When I talked about this incident with my manager, his immediate response was “don’t blame the customer… no matter how intelligent they are, they don’t know how to navigate our systems, or to identify what their real information need is”.
Later, when I was working in a tertiary library; I worked closely with many highly respected academics. Despite their skills within their own area of expertise; they would regularly ask me to come in and teach their students how to find information, and for help with their own research. One academic called librarians a “guide on the side”… that is, we were there to guide the user through the maze of information retrieval and management. We help the user to gain skills so that they too can learn how to retrieve information… and therefore become a “lifelong learner”. This academic was vocal that her expertise was in academia, and mine was in information seeking… she saw them as complementary, rather than conflicting, skill sets.
Why I mention all of this seemingly irrelevant waffle; is that I realise that I place absolutely no value in Allison (or any therapists) ability to be a “guide on the side” during my healing process. I don’t trust their skill, intelligence, or abilities. This, despite researching their qualifications, seeing their skills in action, and being nearly six years into therapy. Part of this is because I have seen a couple of therapists whom I didn’t respect their intelligence… basically, I could destroy them in an argument. But a greater part of the problem, is my need for control. I don’t trust anyone else to tell me what to do – that got me into too much trouble when I was young; and, more importantly, my ability to escape into my head was my saving grace as a child. It’s where no one could touch me, and where I could control what happened. It became my coping mechanism… I entered school and realised that intellectualisation was something to be valued… suddenly there was something I could do that would get me approval on a grade sheet… My imagination, coping and intellect became something that I could control, and now a therapist wants to come in and mess with that? No way was that going to happen!

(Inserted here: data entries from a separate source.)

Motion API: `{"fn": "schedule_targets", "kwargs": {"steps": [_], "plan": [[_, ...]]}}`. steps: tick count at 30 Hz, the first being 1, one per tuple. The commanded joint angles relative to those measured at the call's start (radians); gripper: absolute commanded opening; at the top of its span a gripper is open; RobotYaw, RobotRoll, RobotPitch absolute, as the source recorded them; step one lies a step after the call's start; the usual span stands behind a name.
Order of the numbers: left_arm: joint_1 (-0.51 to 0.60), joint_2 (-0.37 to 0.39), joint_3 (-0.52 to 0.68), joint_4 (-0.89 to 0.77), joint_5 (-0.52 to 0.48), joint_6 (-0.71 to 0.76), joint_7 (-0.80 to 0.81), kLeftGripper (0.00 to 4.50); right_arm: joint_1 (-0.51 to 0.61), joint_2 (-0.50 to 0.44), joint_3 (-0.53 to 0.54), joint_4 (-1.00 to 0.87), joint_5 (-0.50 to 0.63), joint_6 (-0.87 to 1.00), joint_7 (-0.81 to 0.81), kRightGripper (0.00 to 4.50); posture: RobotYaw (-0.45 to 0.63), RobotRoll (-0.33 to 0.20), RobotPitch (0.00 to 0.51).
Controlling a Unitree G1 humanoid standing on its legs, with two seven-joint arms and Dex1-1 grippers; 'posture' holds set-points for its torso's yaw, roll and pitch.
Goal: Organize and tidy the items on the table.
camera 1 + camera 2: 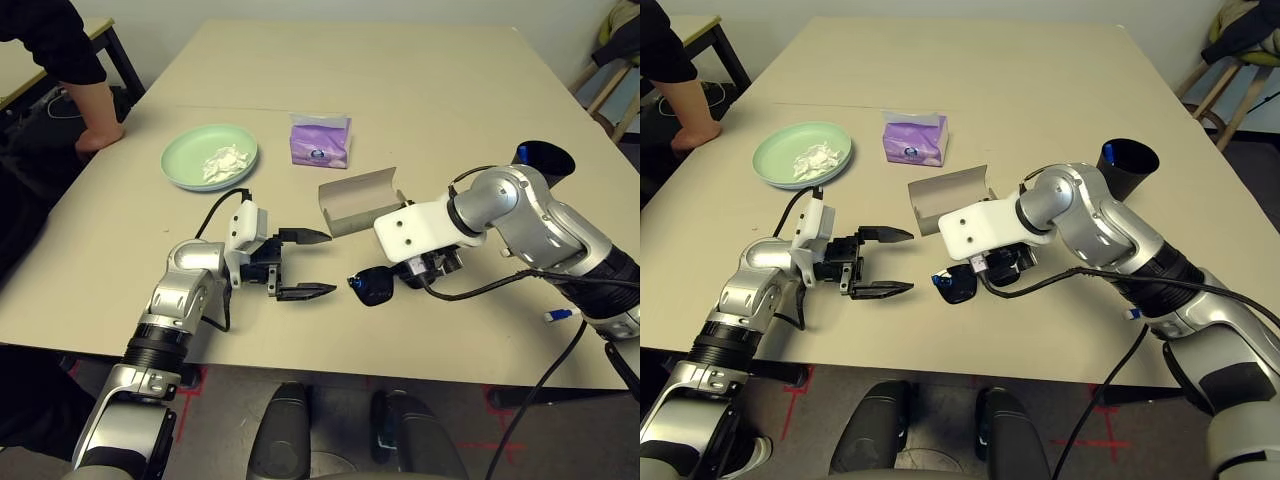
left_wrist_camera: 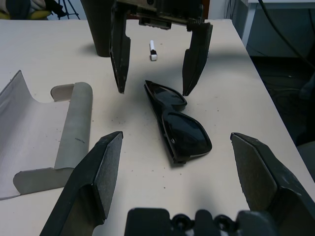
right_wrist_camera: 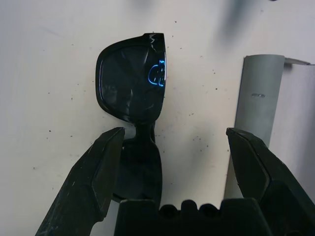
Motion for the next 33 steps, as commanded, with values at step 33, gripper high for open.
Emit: {"fn": "schedule_targets", "kwargs": {"steps": [33], "plan": [[0.03, 0.025, -0.023, -0.048, 0.021, -0.005, 0.031, 4.44, 0.008, 0.071, 0.062, 0.124, -0.143, -0.064, 0.058, 4.5, 0.31, 0.0, 0.134]]}}
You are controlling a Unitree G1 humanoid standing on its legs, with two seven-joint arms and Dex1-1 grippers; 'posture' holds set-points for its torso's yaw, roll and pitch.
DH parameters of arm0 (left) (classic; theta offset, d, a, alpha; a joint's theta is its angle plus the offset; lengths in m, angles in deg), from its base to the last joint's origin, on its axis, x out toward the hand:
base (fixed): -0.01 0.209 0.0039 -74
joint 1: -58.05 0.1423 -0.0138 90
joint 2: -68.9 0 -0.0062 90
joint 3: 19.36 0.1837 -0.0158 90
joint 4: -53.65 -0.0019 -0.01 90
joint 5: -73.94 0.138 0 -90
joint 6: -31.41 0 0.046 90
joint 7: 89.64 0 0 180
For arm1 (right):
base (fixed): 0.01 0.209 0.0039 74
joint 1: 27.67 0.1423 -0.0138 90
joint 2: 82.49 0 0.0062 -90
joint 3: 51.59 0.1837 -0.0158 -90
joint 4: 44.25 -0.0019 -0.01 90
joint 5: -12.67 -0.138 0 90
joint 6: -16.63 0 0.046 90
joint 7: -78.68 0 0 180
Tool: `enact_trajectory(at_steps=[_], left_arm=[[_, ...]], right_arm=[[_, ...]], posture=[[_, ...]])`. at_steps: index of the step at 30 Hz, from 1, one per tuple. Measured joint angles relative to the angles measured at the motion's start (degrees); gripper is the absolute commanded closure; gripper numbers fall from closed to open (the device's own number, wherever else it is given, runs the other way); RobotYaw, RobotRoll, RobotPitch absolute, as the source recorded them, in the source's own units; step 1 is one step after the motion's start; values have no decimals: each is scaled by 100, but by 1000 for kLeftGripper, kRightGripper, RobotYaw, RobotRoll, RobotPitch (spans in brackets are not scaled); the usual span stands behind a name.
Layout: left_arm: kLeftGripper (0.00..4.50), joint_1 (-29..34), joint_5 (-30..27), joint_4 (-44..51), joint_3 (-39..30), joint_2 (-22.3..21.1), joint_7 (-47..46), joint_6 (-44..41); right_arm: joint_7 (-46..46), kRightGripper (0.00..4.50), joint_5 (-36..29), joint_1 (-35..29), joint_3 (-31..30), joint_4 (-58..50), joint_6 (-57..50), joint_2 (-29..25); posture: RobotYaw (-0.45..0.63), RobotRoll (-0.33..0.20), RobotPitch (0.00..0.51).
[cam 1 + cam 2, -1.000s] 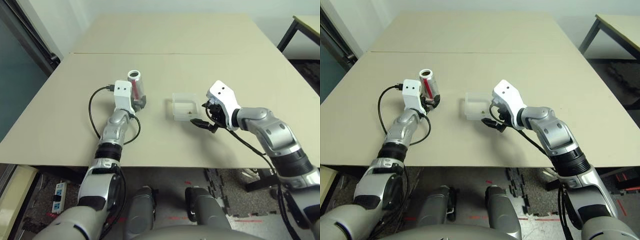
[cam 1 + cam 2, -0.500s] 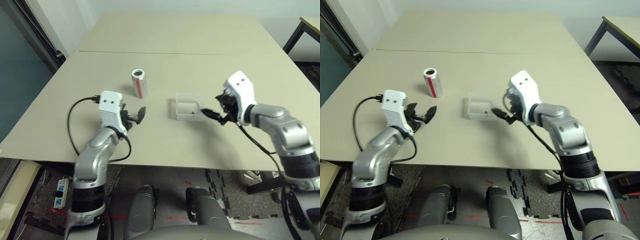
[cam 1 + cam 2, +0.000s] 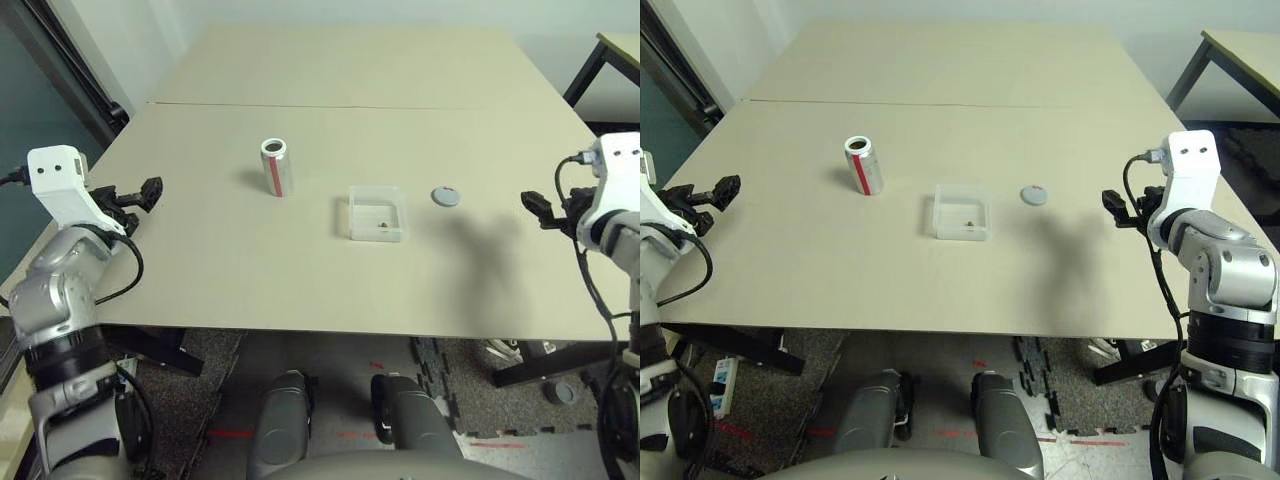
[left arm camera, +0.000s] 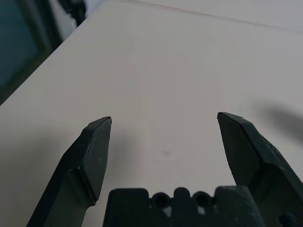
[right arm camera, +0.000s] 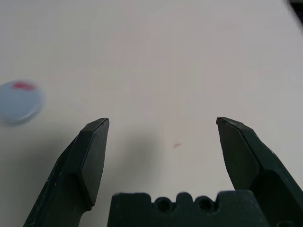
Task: Pour the medicine from the bottle into the box.
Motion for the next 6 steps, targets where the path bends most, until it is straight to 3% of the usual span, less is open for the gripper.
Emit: enact_trajectory(at_steps=[6], left_arm=[[17, -416, 205, -1523, 400, 36, 125, 844]], right_arm=[[127, 0, 118, 415, -182, 1325, 878, 53]], posture=[[119, 0, 115]])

Then, last week, I had a Twitter conversation which helped me to rethink how I was viewing Allison, and all therapists… I made the leap from thinking of therapy as this thing that happened “to” people, to being an interaction that I could relate to… I put it into context of the intelligent gentleman who came and asked me about how to build an aviary. Something clicked internally, and I could see that I was walking into Allison’s office as that man… I came in wanting to “have a life worth living”, and I was walking over to the “life” section of the library; but what I really needed, were the sections about self soothing, nutrition, boundaries, physical health, etc. Without all of those basics, the “life” that I built would always be hollow and meaningless. I would always be falling back into dysfunction, and struggling to find meaning in what I was doing.
What does this mean? Well, Allison has said several times that it’s her job to guide me through the healing process… my response has been to roll my eyes, and go do some more research… difficult, me? Never! Yes, this is the sort of thing that the poor woman puts up with every week. I now know, that what I have to do is ease back on that control, and put some trust in her skills. I need to realise that she is my “guide on the side” in healing… I can, and will, still question everything; but I need to listen, and have more patience.
Sounds pretty simple for a sarcastic, control freak… right?